=== Section Start ===

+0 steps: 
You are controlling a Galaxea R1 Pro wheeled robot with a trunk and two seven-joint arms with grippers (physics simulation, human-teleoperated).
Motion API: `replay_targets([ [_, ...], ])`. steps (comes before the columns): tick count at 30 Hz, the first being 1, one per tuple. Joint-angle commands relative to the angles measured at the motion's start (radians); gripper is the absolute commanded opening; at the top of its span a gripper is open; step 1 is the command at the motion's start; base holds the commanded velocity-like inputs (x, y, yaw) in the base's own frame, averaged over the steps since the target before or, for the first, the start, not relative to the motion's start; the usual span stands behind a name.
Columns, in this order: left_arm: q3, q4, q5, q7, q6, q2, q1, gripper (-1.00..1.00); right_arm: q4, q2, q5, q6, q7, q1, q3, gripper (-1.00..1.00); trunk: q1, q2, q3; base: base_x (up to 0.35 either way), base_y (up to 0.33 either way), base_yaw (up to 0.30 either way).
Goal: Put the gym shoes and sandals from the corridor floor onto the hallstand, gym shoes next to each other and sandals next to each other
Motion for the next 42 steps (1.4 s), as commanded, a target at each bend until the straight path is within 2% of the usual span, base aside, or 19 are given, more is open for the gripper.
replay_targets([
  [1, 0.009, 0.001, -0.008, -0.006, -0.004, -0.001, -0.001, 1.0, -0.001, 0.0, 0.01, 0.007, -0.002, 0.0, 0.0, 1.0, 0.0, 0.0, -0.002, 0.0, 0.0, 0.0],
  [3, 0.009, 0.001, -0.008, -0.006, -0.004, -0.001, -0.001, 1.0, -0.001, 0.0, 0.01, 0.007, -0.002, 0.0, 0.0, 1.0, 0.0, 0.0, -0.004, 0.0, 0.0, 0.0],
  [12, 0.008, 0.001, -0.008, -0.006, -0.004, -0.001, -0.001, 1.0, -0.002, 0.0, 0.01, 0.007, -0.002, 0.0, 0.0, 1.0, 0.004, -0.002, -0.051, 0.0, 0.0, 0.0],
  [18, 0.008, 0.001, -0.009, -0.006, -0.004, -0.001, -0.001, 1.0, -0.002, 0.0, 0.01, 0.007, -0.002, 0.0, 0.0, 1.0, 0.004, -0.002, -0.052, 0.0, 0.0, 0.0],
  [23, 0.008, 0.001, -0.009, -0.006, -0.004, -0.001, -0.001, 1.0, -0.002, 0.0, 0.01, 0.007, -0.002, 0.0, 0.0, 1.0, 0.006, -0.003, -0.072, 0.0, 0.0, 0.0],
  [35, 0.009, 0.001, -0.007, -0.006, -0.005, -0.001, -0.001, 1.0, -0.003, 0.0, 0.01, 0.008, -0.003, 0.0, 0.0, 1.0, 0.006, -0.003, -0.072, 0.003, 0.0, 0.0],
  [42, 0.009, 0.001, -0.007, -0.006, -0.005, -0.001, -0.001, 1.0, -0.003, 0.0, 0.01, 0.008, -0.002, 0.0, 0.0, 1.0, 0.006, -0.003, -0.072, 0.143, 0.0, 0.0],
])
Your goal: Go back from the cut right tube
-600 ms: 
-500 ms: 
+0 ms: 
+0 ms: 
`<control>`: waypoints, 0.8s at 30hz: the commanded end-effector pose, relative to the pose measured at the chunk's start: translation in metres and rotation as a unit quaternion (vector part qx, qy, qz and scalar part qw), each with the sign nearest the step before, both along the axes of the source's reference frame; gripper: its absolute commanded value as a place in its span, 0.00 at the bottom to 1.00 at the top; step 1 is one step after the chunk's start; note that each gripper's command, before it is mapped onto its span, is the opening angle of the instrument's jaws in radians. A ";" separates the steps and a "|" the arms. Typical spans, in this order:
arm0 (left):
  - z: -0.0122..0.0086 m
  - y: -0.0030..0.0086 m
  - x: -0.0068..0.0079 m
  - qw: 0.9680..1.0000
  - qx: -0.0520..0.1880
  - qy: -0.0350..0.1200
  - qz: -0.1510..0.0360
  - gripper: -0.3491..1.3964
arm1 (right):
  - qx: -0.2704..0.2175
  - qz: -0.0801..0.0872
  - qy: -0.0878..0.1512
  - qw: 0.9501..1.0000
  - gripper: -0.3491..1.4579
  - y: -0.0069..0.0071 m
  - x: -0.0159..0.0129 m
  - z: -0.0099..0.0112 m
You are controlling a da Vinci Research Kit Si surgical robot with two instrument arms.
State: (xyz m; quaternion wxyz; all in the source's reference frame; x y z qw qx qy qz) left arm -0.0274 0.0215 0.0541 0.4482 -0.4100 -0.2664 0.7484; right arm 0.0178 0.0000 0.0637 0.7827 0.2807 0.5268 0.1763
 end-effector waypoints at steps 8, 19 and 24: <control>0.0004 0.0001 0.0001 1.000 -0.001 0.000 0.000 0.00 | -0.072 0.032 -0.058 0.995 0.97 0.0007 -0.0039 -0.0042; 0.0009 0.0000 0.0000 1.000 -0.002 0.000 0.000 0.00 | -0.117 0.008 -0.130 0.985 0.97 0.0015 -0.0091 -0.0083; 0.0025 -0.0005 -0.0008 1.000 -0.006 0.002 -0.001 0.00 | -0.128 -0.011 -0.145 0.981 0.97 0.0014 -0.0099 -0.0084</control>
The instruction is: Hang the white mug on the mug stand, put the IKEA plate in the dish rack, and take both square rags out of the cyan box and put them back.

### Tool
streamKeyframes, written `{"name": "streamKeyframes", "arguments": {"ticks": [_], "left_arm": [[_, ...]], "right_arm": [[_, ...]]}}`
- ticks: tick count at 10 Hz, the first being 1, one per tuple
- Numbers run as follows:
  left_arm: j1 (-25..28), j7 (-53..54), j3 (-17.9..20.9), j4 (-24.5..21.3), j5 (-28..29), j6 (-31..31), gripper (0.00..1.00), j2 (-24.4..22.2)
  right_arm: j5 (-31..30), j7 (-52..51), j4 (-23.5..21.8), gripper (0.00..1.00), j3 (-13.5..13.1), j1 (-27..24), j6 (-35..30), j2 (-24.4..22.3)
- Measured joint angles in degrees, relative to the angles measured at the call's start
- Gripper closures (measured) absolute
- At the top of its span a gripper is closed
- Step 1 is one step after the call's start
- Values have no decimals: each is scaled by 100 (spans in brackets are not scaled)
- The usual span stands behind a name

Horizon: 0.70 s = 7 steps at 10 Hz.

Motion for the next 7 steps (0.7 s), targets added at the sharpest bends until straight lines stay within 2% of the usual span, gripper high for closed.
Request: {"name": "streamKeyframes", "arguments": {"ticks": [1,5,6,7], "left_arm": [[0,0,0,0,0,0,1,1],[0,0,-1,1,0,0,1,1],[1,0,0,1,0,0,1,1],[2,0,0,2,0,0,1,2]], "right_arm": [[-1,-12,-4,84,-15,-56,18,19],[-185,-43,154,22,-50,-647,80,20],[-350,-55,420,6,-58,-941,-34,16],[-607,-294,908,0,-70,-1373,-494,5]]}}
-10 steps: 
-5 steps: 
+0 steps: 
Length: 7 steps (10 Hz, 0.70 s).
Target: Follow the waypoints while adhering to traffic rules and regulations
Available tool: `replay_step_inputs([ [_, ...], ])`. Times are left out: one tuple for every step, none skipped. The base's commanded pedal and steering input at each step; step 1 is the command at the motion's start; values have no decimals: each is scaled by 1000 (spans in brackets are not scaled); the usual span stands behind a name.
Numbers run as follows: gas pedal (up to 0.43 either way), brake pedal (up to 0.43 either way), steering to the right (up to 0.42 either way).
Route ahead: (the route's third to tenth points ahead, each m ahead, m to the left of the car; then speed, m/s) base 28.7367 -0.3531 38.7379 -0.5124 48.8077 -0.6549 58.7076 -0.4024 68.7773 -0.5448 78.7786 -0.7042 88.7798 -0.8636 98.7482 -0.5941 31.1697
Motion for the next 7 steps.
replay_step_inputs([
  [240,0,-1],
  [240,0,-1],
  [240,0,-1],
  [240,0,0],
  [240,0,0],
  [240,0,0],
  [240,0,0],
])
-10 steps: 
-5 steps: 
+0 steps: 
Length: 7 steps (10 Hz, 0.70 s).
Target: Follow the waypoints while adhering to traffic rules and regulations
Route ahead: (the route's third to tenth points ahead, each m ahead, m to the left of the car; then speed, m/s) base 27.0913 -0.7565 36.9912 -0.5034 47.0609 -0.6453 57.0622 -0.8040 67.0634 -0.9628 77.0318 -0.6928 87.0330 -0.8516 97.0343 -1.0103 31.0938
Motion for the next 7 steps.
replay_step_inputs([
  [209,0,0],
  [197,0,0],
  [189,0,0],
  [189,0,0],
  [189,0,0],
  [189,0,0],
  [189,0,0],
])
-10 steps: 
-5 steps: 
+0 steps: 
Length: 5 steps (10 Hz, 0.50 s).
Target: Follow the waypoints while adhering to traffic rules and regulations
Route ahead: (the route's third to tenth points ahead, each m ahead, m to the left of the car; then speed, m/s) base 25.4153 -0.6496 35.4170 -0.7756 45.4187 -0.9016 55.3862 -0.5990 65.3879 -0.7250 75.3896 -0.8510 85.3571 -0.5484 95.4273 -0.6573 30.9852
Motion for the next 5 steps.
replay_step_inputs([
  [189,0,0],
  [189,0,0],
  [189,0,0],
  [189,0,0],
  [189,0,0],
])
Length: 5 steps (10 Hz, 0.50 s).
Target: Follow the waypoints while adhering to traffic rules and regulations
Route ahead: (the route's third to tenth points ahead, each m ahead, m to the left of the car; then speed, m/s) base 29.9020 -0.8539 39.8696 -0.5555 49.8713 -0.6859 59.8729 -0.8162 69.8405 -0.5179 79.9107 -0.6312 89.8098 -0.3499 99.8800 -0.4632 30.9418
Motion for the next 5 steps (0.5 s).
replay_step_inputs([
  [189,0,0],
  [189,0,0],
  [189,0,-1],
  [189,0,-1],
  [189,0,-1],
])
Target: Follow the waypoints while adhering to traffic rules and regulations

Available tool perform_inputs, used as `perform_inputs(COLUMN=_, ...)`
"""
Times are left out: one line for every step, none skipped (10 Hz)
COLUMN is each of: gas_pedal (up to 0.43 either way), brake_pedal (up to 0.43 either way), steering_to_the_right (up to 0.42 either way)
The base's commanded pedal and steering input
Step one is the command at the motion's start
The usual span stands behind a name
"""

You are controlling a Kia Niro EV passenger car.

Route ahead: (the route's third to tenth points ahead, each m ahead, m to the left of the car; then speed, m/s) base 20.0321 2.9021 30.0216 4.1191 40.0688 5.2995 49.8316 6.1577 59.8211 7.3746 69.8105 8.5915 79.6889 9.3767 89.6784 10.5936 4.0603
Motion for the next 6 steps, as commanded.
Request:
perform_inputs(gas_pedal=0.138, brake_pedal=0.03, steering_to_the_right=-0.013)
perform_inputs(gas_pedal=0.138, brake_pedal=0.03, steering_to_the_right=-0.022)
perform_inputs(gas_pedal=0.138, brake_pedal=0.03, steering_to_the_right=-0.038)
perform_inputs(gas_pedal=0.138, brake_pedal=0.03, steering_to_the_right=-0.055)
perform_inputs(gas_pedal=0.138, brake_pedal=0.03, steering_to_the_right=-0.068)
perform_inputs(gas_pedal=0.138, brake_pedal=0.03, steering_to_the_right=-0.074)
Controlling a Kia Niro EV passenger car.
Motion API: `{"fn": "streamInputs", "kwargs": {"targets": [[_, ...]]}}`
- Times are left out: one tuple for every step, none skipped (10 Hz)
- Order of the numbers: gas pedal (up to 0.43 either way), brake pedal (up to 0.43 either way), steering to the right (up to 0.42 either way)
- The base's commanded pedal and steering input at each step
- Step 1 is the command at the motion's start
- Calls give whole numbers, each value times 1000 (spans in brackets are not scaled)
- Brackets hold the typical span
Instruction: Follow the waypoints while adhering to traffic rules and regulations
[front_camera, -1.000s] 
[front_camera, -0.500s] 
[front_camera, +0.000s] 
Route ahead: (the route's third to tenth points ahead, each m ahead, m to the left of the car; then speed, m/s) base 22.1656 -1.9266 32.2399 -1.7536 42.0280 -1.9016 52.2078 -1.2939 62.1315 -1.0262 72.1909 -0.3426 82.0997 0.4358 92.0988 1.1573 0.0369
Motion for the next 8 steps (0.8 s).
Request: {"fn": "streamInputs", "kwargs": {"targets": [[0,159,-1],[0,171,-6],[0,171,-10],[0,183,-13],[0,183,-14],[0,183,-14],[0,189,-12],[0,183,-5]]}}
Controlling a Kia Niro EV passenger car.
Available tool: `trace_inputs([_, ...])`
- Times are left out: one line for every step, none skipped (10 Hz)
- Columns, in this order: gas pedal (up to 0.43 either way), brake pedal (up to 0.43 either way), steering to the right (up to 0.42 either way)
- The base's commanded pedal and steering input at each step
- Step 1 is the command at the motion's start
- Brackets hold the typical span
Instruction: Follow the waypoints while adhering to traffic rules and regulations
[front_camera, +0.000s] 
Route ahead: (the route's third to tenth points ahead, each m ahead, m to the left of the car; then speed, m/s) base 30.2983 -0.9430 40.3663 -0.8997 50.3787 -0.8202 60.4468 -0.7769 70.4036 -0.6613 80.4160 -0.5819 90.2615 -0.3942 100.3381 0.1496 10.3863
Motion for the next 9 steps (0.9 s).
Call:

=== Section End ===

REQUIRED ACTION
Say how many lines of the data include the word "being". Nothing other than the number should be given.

EXERCISE OUTPUT
2